Neither party is exactly wrong here, but the result is not ideal. Given that security scanners and other things like them aren't uncommon, my view is that web servers should try to be more selective. A web server like this can actually be selective without even changing the HTML served; all it would need to do is only give a HTTP 200 response for '/' and then a 404 (with the same HTML) for everything else that it answers with the generic front page. This would have the same functional result (visitors would get a page with the URL of the metrics endpoint), but avoid false positives from security scanners and anything else poking around.

(In practice, web browsers and people mostly don't care about or notice the HTTP return code. The browser presentation of the HTML of a HTTP error page is generally identical to the presentation of the same HTML from an URL that had a HTTP 200 success reply.)

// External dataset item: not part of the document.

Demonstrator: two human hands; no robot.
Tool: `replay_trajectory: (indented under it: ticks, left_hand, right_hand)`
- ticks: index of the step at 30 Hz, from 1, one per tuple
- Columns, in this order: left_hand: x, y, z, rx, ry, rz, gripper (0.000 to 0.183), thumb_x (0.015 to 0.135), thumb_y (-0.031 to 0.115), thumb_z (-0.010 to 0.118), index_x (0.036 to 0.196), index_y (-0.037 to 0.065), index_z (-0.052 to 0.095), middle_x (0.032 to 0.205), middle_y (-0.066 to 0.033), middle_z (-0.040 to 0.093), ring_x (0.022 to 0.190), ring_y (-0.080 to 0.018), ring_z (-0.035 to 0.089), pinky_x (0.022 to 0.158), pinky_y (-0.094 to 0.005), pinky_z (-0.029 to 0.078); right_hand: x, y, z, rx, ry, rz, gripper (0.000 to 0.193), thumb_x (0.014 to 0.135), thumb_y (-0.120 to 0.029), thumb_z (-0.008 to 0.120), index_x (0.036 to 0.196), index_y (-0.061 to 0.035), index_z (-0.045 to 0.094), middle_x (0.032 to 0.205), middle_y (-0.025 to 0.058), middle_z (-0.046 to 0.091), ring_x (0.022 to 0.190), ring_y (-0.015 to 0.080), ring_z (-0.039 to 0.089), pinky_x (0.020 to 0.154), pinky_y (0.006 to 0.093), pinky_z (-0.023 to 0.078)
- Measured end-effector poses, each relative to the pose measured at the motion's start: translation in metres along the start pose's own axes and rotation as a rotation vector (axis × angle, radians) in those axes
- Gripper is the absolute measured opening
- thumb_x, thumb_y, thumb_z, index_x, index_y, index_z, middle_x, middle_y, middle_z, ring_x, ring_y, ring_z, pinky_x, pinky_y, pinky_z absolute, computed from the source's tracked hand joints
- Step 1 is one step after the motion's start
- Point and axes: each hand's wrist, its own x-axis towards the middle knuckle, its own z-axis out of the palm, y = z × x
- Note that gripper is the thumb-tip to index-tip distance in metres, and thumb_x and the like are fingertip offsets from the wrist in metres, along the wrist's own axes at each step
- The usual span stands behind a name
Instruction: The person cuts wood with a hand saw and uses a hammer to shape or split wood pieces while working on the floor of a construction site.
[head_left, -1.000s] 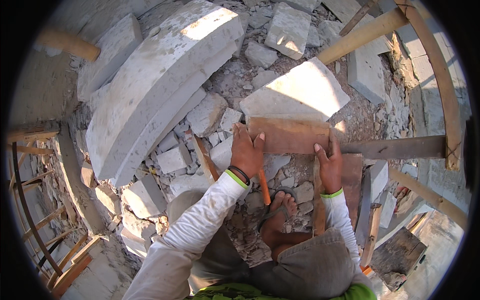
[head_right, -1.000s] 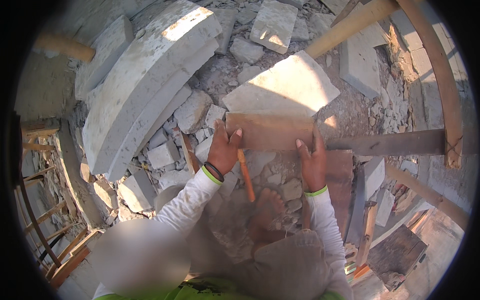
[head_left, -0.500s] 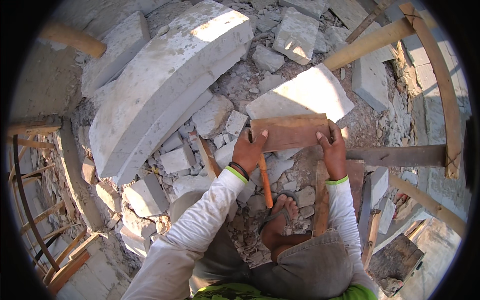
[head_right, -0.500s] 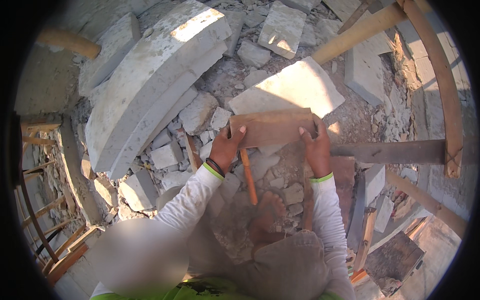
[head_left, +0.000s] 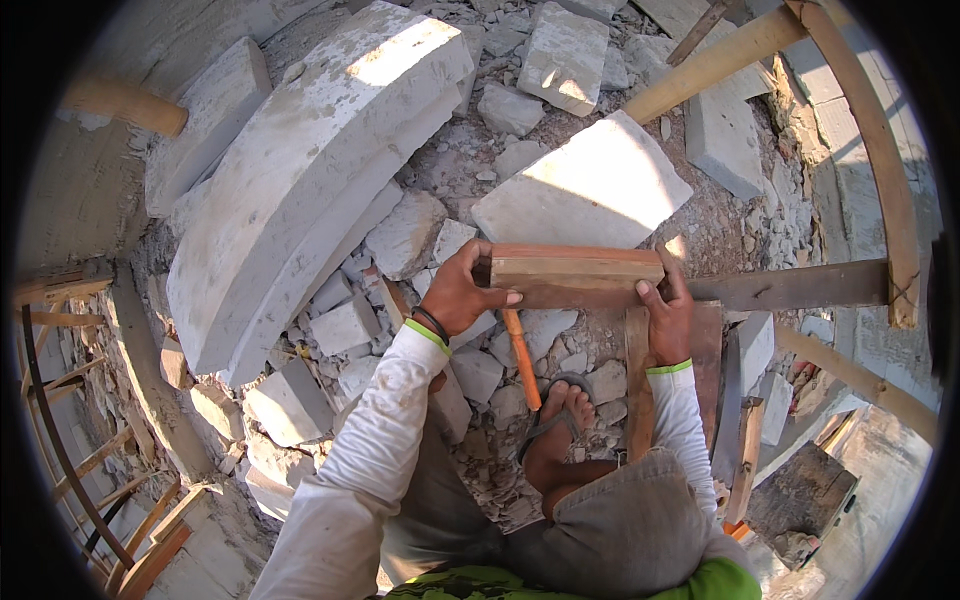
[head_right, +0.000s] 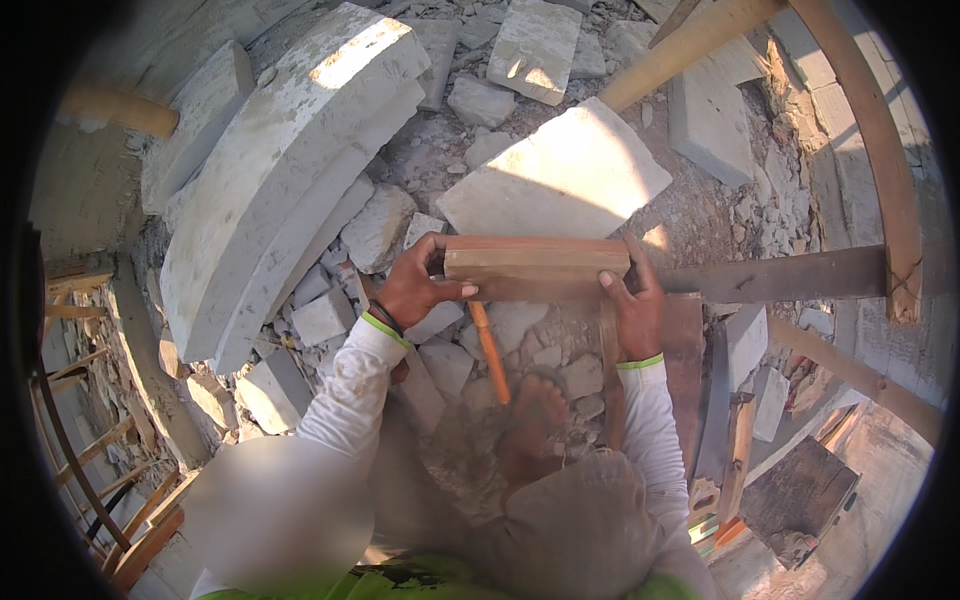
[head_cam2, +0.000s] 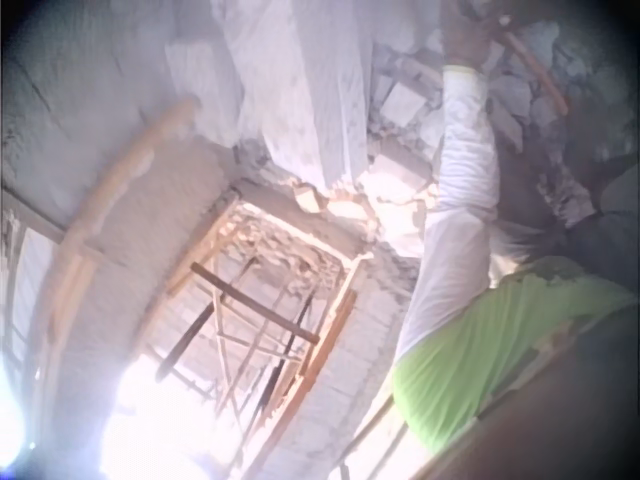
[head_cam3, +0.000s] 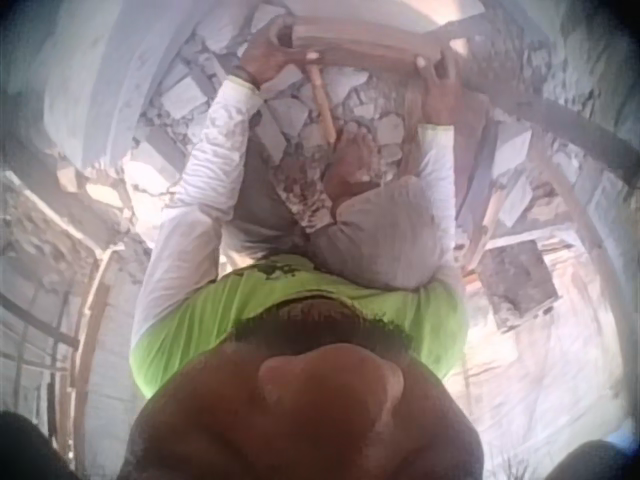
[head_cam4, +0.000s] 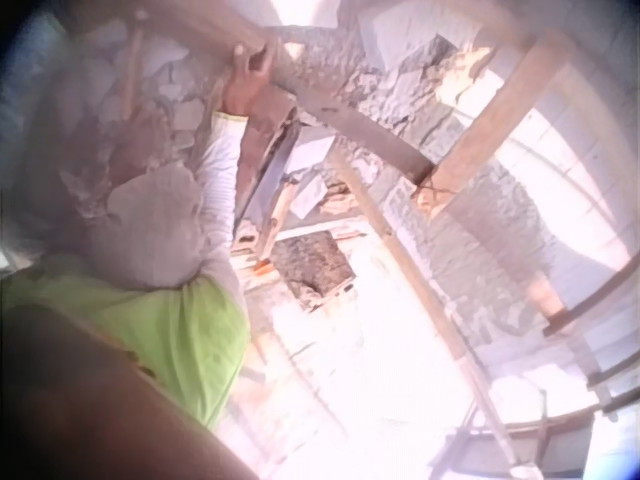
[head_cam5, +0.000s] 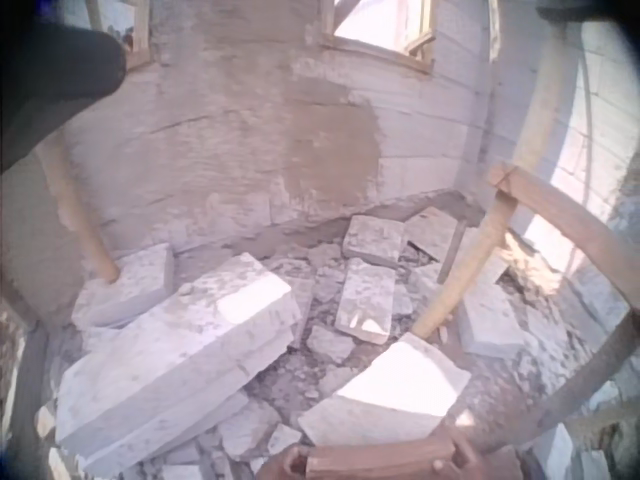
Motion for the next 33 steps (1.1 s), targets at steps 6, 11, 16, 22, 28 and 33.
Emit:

Ideally, the APIs of web service libraries would make it easy to do this. Here, the Go net/http ServeMux API is less than ideal, since there's no simple way to register something that handles only the root URL and not everything under it. Instead, your request handler has to specifically check for this case (as covered in the example for ServeMux's Handle() method).

PS: Security scanners and other tools could adopt various heuristics to detect this sort of situation and reduce false positives, but ultimately they're only heuristics, which means they'll always be incomplete and sometimes may be wrong. Dealing with this in the web server is the better way.


Comments on this page:

FWIW, there is a discussion about making the Go ServeMux easier to use in this regard: https://github.com/golang/go/discussions/60227

Neither party is exactly wrong here, but the result is not ideal.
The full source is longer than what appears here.